Awalnya, Susi berniat membantu distribusi bahan pokok secara gratis
selama dua minggu saja. Tapi, ketika hendak balik, banyak lembaga
non-pemerintah yang memintanya tetap berpartisipasi dalam recovery di
Aceh. “Mereka mau bayar sewa pesawat kami. Satu setengah tahun kami
kerja di sana. Dari situ, Susi Air bisa beli satu pesawat lagi,”
jelasnya.
Perkembangan bisnis sewa pesawat miliknya pun terus melangit. Utang dari
Bank Mandiri sekitar Rp 47 miliar sekarang tinggal 20 persennya.
“Setahun lagi selesai. Tinggal tiga kali cicilan lagi. Dari BRI,
sebagian baru mulai cicil. Kalau ditotal, semua (pinjaman dari
perbankan) lebih dari Rp 2 triliun. Return of investment (balik modal)
kalau di penerbangan bisa 10-15 tahun karena mahal,” katanya.
Susi tak hanya mengepakkan sayap di bisnis pesawat dan menebar jaring di
laut. Sekarang, dia pun merambah bisnis perkebunan. Meski begitu, dia
mengakui ada banyak rintangan yang harus dilalui. “Perikanan kita sempat
hampir rugi karena tsunami di Pagandaran pada 2005. Kami sempat dua
tahun nggak ada kerja perikanan,” tuturnya.

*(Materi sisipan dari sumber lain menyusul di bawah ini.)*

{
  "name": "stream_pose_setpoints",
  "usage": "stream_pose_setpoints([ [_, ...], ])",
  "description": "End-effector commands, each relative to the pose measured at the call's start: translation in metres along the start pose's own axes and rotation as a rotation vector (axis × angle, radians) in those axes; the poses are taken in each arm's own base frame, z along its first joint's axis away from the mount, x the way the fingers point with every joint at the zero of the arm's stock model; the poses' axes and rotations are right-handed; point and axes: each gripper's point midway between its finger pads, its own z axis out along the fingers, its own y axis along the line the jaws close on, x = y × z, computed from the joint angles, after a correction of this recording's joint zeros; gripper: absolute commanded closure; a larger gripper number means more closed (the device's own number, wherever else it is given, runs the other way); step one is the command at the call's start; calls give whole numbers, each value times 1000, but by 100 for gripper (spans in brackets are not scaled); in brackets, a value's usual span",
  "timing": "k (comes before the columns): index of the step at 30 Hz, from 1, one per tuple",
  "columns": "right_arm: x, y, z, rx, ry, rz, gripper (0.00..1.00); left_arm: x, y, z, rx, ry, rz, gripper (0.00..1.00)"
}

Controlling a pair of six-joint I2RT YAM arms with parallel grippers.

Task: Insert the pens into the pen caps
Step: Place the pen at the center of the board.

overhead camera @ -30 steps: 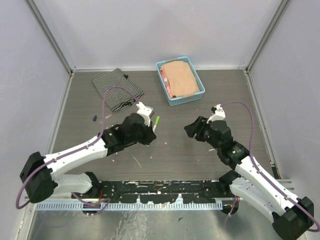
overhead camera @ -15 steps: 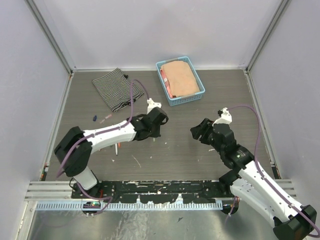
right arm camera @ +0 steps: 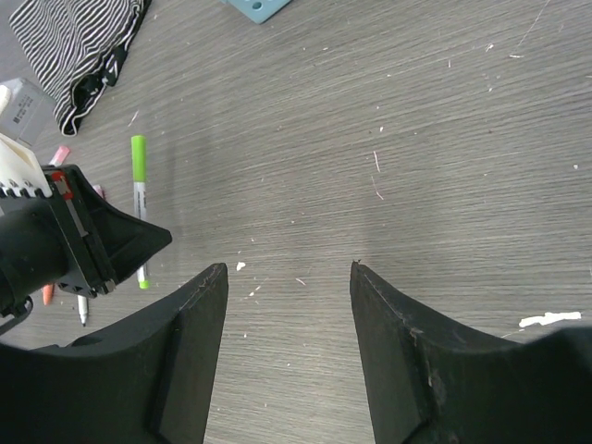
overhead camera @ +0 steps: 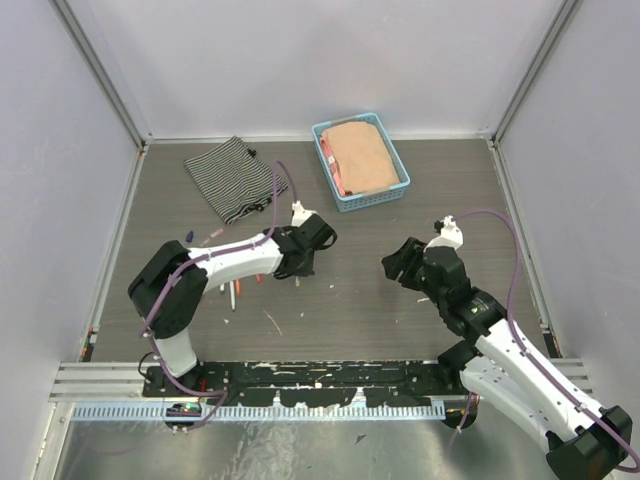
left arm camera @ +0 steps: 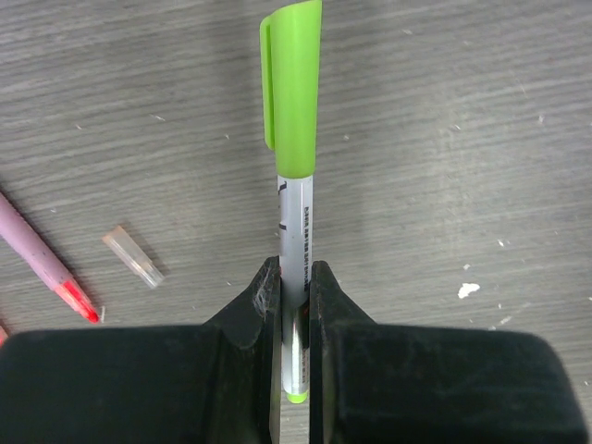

Untuk penerbangan rute Jawa seperti Jakarta-Pangandaran,
Bandung-Pangandaran dan Jakarta-Cilacap, Susi menyatakan masih merugi.
Sebab, terkadang hanya ada 3-4 penumpang. Dengan harga tiket rata-rata
Rp 500 ribu, pendapatan itu tidak cukup untuk membeli bahan bakar.
“Sebulan rute Jawa bisa rugi Rp 300 juta sampai Rp 400 juta. Tapi, kan
tertutupi dari yang luar Jawa. Lagian, itu juga berguna untuk mengangkut
perikanan kami,” ujarnya.
Susi memang harus mengutamakan para pembeli ikannya, karena mereka
sangat sensitif terhadap kesegaran ikan. Sekali angkut dalam satu
pesawat, dia bisa memasukkan 1,1 ton ikan atau lobster segar. Pembelinya
dari Hongkong dan Jepang setiap hari menunggu di Jakarta. “Bisnis ikan
serta lobster tetap jalan dan bisnis penerbangan akan terus kami
kembangkan. Tahun depan kami harap sudah bisa memiliki 60 pesawat,”
katanya penuh optimisme.
Semoga Kisah Ibu Susi ini bisa memacu semangat Generasi Muda Negeri ini
untuk berani berusaha dan mau bekerja keras ! tidak hanya berharap bisa
bekerja sebagai pegawai saja.. tetapi justru bisa menciptakan lapangan
kerja baru di tengah sempitnya lapangan kerja saat ini..! Semangat…!!!
Saluuuttt Saia ...
sumber:OmgilaPc
Tidak ada komentar:
Posting Komentar
Kritik Dan Saran via Email : rnfitri1979@gmail.com
Terima Kasih Atas Komentar Kerennya Sobat..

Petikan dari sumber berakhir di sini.